Stored items from a collection
- - -

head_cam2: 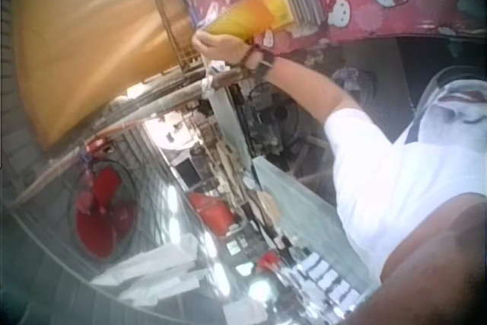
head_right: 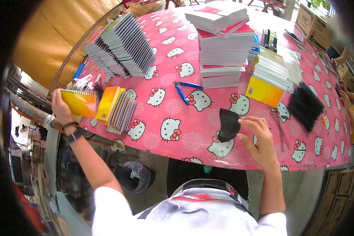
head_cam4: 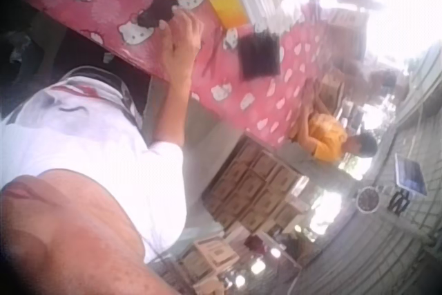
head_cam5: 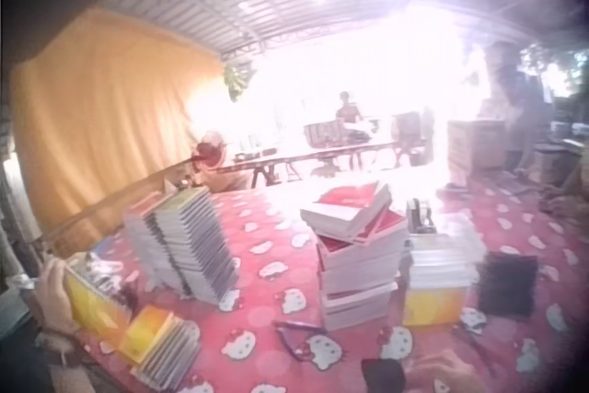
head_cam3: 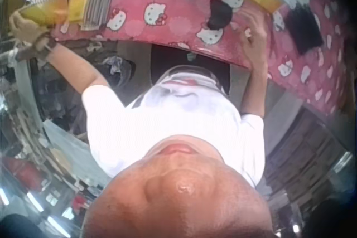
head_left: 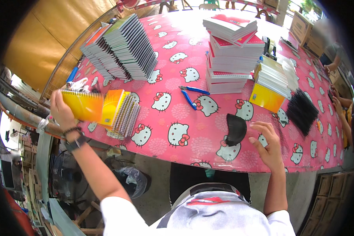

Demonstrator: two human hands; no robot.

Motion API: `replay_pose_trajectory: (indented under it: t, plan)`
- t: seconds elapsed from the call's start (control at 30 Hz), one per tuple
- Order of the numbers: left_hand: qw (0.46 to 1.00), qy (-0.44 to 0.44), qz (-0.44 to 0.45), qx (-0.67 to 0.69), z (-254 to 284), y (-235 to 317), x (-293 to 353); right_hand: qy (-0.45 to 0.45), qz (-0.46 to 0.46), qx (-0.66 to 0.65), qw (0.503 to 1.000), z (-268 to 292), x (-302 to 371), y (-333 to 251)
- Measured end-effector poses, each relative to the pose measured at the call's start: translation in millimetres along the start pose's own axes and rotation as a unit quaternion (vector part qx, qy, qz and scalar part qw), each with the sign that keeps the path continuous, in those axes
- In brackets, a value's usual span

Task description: The person inserts a black spiral binding into a yellow notebook cover, then places a stack of white paper sheets inside. They repeat this process for multiple notebooks, stacking the completed units on the table.

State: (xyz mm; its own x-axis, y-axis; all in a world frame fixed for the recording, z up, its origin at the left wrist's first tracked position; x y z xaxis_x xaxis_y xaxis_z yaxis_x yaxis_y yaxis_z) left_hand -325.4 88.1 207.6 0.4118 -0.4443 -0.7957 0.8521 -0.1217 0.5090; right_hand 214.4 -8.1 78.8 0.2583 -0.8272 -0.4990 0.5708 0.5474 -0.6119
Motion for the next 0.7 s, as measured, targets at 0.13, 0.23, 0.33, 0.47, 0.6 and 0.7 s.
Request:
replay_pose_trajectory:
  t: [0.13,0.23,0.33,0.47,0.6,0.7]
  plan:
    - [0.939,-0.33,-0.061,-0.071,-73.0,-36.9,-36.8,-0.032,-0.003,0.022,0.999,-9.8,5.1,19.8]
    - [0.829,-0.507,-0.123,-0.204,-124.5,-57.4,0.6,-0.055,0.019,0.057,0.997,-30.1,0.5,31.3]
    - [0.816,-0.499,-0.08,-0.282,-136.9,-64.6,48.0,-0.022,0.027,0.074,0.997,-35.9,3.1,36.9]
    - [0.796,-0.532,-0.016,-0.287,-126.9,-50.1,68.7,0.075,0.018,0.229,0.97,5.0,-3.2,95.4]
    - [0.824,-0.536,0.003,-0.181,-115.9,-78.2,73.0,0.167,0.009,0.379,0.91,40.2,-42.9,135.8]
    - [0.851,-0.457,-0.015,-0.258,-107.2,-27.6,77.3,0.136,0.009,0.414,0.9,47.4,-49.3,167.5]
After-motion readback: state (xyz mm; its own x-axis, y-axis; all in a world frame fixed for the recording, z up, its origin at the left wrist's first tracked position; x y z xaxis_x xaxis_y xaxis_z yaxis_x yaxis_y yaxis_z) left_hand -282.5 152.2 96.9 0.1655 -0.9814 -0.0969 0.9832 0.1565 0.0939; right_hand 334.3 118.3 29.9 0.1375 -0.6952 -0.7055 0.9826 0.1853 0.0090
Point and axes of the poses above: each hand's wrist, its own x-axis away from the middle knuckle, its own z-axis out of the back of the hand, y = z × x, the point moved 2 cm from there along -x, towards the middle knuckle, and after that the axes turned 9 degrees about z, right-handed, at the moved point
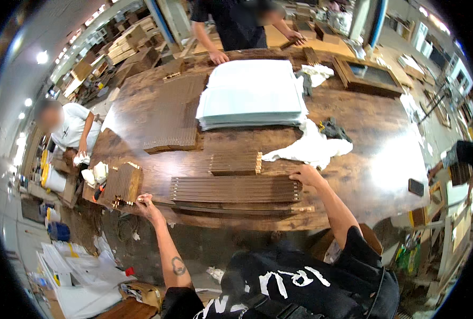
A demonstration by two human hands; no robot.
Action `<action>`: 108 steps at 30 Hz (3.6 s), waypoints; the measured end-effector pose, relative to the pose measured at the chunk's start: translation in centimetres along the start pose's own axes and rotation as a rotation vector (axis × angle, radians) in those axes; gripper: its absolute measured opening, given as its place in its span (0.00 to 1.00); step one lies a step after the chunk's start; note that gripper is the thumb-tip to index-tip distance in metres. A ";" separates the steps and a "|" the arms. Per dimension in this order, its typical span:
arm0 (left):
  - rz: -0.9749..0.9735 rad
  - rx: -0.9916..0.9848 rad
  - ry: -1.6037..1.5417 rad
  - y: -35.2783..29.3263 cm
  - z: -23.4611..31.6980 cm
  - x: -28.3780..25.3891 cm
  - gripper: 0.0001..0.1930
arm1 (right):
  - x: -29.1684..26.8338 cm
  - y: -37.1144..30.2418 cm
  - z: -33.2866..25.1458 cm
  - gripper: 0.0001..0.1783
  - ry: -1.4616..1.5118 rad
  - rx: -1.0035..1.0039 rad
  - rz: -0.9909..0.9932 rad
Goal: The person assembles wooden frame components on a large workbench in a workshop. They pick up individual wooden slats and frame pieces, align them, and stack them into organized piles. The person also wipes the wooden surfaces with a white cloth and discards used cloths into a nearby bin.
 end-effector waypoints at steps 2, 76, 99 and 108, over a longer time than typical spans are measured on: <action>-0.001 0.001 0.005 -0.2 0.2 -0.5 0.09 | 0.2 0.1 1.1 0.18 0.080 0.020 -0.024; -0.165 -0.259 -0.138 1.7 -9.3 2.5 0.49 | 1.5 -12.3 -45.8 0.47 -0.627 -0.634 -0.234; -0.011 -0.186 -0.267 1.9 -2.2 0.6 0.50 | 1.9 -12.2 -46.1 0.41 -0.684 -0.577 -0.347; 0.012 -0.374 -0.294 1.8 -4.4 0.5 0.49 | 1.6 -11.7 -45.5 0.47 -0.612 -0.692 -0.272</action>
Point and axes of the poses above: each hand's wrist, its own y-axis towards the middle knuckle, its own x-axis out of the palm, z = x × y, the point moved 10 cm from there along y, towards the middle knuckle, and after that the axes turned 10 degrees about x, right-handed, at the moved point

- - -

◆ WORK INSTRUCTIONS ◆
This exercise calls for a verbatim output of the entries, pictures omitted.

◆ ANSWER SECTION ◆
head_cam2: 
head_right: 
head_cam4: 
head_cam5: 
head_cam3: 
head_left: 

Demonstrator: two human hands; no robot.

Motion API: `replay_pose_trajectory: (indented under it: t, plan)`
- t: seconds elapsed from the call's start (control at 30 Hz), one per tuple
- Order of the numbers: left_hand: qw (0.46 to 1.00), qy (-0.44 to 0.44), qz (-0.44 to 0.45), qx (-0.67 to 0.69), z (-254 to 284), y (-235 to 317), x (-293 to 353); right_hand: qy (-0.45 to 0.45), qz (-0.46 to 0.46), qx (-0.66 to 0.65), qw (0.503 to 1.000), z (-268 to 292), x (-302 to 371), y (-333 to 251)
- Measured end-effector poses, each relative to the pose measured at the call's start: translation in millimetres along the start pose's own axes and rotation as a unit quaternion (vector part qx, qy, qz and scalar part qw), each with the sign that keeps the path continuous, in those axes
- In brackets, a value's usual span

Task description: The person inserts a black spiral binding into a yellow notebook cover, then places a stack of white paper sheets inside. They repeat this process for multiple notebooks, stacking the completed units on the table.

State: (xyz mm; its own x-axis, y-axis; all in a world frame fixed for the recording, z up, its origin at the left wrist's first tracked position; x y z xaxis_x xaxis_y xaxis_z yaxis_x yaxis_y yaxis_z) left_hand -325.4 88.1 207.6 0.4118 -0.4443 -0.7957 0.8521 -0.1217 0.5090; right_hand 214.4 -8.1 78.8 0.2583 -0.8272 -0.4990 0.5708 0.5474 -0.6119
Motion for the next 0.7 s, as measured, targets at 0.13, 0.23, 0.33, 0.47, 0.6 and 0.7 s.
Request:
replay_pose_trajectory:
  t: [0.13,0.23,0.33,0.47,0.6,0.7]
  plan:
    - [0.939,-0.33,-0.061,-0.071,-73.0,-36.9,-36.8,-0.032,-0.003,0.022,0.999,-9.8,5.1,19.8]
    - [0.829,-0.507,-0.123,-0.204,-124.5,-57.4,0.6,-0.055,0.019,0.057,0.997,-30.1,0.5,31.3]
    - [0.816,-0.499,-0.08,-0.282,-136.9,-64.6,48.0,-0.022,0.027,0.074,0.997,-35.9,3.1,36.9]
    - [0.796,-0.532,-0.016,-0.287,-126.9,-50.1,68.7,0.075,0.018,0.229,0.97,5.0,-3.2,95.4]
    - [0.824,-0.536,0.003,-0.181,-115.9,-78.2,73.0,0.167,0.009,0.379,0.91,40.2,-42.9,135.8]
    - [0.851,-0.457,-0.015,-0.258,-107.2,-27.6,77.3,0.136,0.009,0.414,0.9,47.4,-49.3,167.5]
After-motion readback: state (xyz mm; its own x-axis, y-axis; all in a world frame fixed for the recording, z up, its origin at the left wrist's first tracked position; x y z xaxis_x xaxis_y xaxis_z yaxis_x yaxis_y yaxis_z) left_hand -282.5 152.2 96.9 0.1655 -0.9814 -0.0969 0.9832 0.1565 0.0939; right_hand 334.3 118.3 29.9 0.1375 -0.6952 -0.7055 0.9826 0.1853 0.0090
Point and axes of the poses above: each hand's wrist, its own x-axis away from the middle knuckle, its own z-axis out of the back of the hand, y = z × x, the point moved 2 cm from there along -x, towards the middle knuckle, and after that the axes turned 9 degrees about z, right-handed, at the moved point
A demonstration by two human hands; no robot.
Action `<action>`: 108 steps at 30 Hz (3.6 s), waypoints; the measured end-effector pose, relative to the pose measured at the chunk's start: translation in centimetres along the start pose's own axes and rotation as a rotation vector (axis × angle, radians) in those axes; gripper: its absolute measured opening, given as its place in its span (0.00 to 1.00); step one lies a step after the chunk's start; note that gripper is the thumb-tip to index-tip distance in metres. A ";" separates the steps and a "|" the arms. Per dimension in this order, its typical span:
arm0 (left):
  - rz: -0.9749..0.9735 rad
  - rx: -0.9916..0.9848 rad
  - ry: -1.6037..1.5417 rad
  - y: -35.2783..29.3263 cm
  - z: -23.4611..31.6980 cm
  - x: -28.3780..25.3891 cm
  - gripper: 0.0001..0.1930
arm1 (right):
  - x: -29.1684..26.8338 cm
  - y: -37.1144..30.2418 cm
  - z: -33.2866..25.1458 cm
  - gripper: 0.0001..0.1783
  - ry: -1.4616..1.5118 rad
  - rx: -1.0035..1.0039 rad
  - rz: -0.9909..0.9932 rad
Goal: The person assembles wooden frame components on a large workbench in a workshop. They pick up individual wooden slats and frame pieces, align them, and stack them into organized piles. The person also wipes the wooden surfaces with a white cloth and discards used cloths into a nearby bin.
 end-effector waypoints at steps 2, 76, 99 and 108, over a longer time than typical spans are measured on: <action>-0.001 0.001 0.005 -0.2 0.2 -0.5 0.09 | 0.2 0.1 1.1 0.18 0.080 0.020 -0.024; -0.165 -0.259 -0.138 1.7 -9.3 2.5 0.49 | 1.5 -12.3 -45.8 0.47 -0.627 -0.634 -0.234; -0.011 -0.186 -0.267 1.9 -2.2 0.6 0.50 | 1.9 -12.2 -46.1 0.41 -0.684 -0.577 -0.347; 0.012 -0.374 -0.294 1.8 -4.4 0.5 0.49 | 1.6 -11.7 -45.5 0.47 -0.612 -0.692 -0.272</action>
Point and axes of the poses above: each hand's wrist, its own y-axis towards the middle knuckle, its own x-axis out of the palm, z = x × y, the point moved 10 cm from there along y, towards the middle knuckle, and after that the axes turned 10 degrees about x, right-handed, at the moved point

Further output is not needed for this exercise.